THE TASK:
Nothing but an exact copy of the data should be given.

DATA BELOW:
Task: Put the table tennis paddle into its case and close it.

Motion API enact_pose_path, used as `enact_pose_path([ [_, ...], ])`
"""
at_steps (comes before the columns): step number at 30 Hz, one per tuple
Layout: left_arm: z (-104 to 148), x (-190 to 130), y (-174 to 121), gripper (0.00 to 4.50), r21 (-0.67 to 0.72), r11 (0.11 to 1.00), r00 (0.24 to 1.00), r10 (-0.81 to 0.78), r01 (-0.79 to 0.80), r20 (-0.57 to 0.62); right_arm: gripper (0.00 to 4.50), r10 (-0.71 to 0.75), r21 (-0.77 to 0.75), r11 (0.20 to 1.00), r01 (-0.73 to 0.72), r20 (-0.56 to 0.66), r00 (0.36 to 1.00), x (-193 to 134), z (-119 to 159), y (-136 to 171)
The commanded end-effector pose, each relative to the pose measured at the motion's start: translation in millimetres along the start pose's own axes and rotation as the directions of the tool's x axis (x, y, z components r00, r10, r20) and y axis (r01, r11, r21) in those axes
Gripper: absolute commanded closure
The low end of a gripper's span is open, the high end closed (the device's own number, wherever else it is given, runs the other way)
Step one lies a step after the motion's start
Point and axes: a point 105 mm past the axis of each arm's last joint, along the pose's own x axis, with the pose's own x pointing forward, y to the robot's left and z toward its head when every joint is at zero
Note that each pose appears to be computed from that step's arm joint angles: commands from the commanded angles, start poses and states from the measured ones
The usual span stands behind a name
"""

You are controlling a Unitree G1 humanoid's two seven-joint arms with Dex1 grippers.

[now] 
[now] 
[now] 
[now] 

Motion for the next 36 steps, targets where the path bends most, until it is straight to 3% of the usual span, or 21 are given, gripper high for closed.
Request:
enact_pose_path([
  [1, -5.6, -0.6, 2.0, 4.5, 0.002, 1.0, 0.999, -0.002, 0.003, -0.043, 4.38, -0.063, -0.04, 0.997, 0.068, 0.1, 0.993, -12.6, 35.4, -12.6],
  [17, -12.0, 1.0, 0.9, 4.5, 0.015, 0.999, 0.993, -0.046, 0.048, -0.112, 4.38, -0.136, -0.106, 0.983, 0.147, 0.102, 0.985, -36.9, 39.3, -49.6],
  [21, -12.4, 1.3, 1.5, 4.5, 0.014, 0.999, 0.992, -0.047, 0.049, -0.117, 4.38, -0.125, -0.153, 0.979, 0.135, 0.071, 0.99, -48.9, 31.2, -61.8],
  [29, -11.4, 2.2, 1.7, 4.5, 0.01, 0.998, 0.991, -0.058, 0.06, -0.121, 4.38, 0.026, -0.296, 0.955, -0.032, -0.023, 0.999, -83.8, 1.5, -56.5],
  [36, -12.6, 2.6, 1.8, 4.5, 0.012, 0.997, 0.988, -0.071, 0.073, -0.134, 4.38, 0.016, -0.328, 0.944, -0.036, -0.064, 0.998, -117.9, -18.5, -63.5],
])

RESPONSE:
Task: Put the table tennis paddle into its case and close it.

Motion API enact_pose_path, used as `enact_pose_path([ [_, ...], ])`
"""
at_steps (comes before the columns): step number at 30 Hz, one per tuple
Layout: left_arm: z (-104 to 148), x (-190 to 130), y (-174 to 121), gripper (0.00 to 4.50), r21 (-0.67 to 0.72), r11 (0.11 to 1.00), r00 (0.24 to 1.00), r10 (-0.81 to 0.78), r01 (-0.79 to 0.80), r20 (-0.57 to 0.62); right_arm: gripper (0.00 to 4.50), r10 (-0.71 to 0.75), r21 (-0.77 to 0.75), r11 (0.20 to 1.00), r01 (-0.73 to 0.72), r20 (-0.56 to 0.66), r00 (0.36 to 1.00), x (-193 to 134), z (-119 to 159), y (-136 to 171)
The commanded end-effector pose, each relative to the pose measured at the motion's start: translation in millimetres along the start pose's own axes and rotation as the directions of the tool's x axis (x, y, z components r00, r10, r20) and y axis (r01, r11, r21) in those axes
Gripper: absolute commanded closure
The low end of a gripper's span is open, the high end closed (the device's own number, wherever else it is given, runs the other way)
Step one lies a step after the motion's start
Point and axes: a point 105 mm past the axis of each arm's last joint, along the pose's own x axis, with the pose's own x pointing forward, y to the robot's left and z toward its head when every joint is at zero
Note that each pose appears to be computed from that step's arm joint angles: commands from the commanded angles, start poses and states from the measured ones
The usual span stands behind a name
"""

You are controlling a Unitree G1 humanoid's two seven-joint arms with Dex1 grippers.

[now] 
[now] 
[now] 
[now] 

Motion for the next 36 steps, targets where the path bends most, until it is straight to 3% of the usual span, or 21 are given, gripper high for closed.
Request:
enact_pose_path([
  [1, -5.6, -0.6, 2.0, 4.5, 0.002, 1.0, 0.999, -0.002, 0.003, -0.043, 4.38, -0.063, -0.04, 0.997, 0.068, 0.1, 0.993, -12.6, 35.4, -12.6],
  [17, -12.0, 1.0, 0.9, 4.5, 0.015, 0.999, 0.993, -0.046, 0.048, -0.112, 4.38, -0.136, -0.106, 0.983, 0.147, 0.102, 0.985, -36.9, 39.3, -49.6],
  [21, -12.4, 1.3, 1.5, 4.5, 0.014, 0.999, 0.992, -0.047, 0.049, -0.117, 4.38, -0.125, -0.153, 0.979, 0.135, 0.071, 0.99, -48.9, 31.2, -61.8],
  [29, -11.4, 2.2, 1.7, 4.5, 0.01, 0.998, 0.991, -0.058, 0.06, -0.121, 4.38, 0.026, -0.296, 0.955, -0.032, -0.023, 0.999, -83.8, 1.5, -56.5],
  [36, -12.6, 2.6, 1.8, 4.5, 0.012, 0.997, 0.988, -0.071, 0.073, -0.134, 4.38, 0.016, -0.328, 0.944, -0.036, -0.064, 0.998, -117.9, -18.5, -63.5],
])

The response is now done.